Бледное солнце низко стояло над горизонтом, когда Пуа решила заскочить к Самуэлю. Народ высыпал на пороги хижин, стремясь урвать последние капли утекавшего сквозь пальцы выходного. Даже дети, которым чуть раньше покоя не было, притихли и сели подле родителей оплакать его уход.

Пуа сошла с тропинки и побежала сквозь густую траву. Здесь подошвам ступать было мягче и прохладнее. А ей уж очень хотелось себя побаловать.

Когда она поравнялась с хлевом, небо из розового уже окрасилось в цвет индиго, а кожа ее заблестела от пота, что только подчеркивало ее красоту. Пуа не терпелось показать Самуэлю, как Сара ее заплела.

Дверь хлева была приоткрыта, изнутри лился тусклый свет. Заходить без предупреждения не хотелось, и Пуа окликнула Самуэля — пропела его имя так протяжно, как больше никто не умел.

— Я тут, — отозвался Самуэль.

Обернувшись, она увидела их. И тут же раскрыла рот — ровно настолько, чтобы язык смог выскользнуть и смочить губы. Но, сколько бы она этого ни делала, они тут же пересыхали снова.

Са-а-му-у-э-эль, скрестив ноги, сидел на земле, за его спиной — на скирде сена — разместился заплетавший ему косички Исайя.

— Привет, Пуа, — улыбнулся Самуэль. — Я последовал твоему совету.

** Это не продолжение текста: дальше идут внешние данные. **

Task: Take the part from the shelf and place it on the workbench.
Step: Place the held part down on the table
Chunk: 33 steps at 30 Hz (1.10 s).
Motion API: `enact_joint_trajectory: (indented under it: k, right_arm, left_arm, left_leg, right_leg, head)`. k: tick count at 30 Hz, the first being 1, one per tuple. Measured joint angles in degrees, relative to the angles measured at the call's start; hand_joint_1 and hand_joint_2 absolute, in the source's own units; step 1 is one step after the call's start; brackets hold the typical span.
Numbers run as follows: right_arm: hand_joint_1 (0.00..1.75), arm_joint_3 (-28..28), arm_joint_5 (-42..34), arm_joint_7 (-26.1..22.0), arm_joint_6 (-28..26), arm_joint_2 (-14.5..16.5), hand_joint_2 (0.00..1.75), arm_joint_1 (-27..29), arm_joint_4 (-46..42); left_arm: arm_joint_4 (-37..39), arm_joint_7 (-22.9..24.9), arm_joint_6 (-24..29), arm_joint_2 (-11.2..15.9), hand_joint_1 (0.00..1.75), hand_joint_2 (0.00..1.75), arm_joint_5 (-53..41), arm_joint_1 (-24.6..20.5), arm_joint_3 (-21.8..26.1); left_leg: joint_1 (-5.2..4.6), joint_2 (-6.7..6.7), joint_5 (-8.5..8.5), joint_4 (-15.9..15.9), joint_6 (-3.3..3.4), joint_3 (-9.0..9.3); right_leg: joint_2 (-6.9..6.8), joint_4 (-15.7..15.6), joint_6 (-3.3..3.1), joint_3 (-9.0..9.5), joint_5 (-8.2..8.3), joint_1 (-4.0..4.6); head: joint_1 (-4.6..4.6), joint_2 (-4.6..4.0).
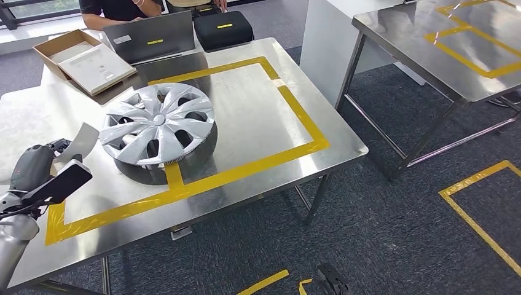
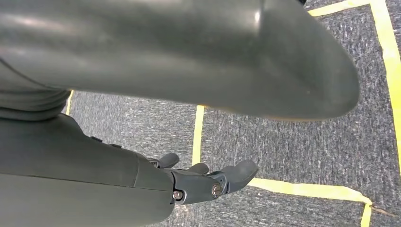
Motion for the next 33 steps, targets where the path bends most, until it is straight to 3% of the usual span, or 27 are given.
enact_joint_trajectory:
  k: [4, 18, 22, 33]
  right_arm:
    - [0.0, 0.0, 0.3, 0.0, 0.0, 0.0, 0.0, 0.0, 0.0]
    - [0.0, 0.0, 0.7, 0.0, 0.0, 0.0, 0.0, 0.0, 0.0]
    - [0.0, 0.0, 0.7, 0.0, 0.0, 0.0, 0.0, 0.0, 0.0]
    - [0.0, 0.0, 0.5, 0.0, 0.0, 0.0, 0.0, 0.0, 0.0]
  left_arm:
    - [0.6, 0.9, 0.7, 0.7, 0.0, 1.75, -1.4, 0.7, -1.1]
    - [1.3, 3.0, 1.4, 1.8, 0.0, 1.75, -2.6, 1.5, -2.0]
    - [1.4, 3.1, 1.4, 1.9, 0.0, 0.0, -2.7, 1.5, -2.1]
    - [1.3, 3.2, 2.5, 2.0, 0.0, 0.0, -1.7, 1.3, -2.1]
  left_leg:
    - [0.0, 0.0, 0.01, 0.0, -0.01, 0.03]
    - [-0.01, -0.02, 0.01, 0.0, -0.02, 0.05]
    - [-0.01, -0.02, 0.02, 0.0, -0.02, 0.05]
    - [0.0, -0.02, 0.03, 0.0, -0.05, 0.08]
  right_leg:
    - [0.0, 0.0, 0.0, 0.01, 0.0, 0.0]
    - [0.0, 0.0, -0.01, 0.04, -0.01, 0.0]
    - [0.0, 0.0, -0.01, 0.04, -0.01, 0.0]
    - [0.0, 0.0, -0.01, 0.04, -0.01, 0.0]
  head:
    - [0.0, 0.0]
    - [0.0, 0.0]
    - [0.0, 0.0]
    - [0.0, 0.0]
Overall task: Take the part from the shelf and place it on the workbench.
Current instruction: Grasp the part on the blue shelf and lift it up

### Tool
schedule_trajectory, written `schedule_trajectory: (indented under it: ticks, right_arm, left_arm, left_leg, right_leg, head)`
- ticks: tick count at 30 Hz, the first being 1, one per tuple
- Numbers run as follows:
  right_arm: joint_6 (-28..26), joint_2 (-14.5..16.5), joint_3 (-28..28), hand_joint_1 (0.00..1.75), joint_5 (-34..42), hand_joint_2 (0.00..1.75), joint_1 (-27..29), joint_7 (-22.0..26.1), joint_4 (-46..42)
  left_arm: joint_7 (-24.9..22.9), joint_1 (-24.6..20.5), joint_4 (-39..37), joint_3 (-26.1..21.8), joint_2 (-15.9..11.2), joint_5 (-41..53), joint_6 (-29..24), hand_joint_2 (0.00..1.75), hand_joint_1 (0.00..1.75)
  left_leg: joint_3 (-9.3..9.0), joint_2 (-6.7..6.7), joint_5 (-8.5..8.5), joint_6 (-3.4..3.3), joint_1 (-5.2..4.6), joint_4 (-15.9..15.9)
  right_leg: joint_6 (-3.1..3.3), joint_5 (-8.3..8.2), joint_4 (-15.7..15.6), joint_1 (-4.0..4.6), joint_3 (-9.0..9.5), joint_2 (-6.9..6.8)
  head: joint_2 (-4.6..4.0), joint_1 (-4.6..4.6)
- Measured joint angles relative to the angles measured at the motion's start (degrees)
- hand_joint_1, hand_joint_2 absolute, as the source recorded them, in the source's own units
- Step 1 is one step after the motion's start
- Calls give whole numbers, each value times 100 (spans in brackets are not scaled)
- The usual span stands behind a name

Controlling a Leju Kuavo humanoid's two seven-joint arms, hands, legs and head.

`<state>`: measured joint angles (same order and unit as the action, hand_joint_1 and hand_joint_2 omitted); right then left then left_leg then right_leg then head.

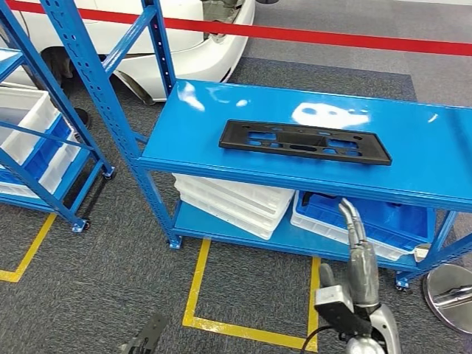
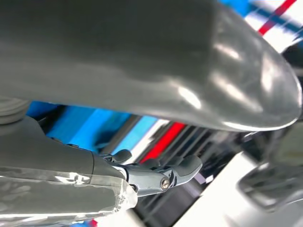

Гляди-ка. Мне! Заплетают косички! Не чудо ли? Ой, Зай! Не дергай так!

— Привет, Пуа, — поздоровался Исайя.

На земле возле них стояло ведро. Пуа подошла, зачерпнула воду ковшом и жадно отпила. А потом тоже села на землю.

— Славные у тебя косички, — сказал Самуэль, и Исайя согласно кивнул.

Пуа ошеломленно смотрела на них.

— Чего ты? — спросил Самуэль.

Она не ответила. Все пыталась так наклонить голову, чтобы открылось Воображаемое. Но оно лишь вспыхивало на мгновение и тут же пропадало. Там тоже стемнело, и светлячки уже начали свое ночное представление. Пуа разглядела за крохотными огоньками два силуэта. Прильнув друг к другу, они сидели на берегу сверкающей реки. Из воды временами взмывали в воздух рыбы и тут же ныряли обратно. Потом они встали и направились туда, где мельтешили блестящие жучки. Мужчина, высокий и мускулистый, обнял пышногрудую женщину, и они закружились под едва слышную музыку. Колыбельная, догадалась Пуа. И тут же все светлячки вспыхнули разом, осветив пару. Это были Другая Пуа и Ее Самуэль. Улыбаясь, она заглянула ему в глаза, смотрела долго, и вдруг оно все же случилось! Ошибки быть не могло. Всегда накрепко запертая дверь внезапно отворилась. И наружу выскользнул слабый, словно от свечки, лучик света. «Как долго я тебя ждал» — вот что говорил этот свет.

Пуа попыталась ухватиться за ускользающее видение. Но как ни наклоняла голову, оно больше не возвращалось.

— Пуа? — окликнул ее Исайя.

По щеке скатилась слезинка.

— Пуа? — повторил за ним Самуэль.

Она обхватила себя руками, утешаясь собственным объятием. А подол платья тщательно подоткнула под подошвы.

Левит

— Больно уж ты на женщину смахиваешь, — сказал Самуэль, сгребая вилами разбросанное возле стойл сено.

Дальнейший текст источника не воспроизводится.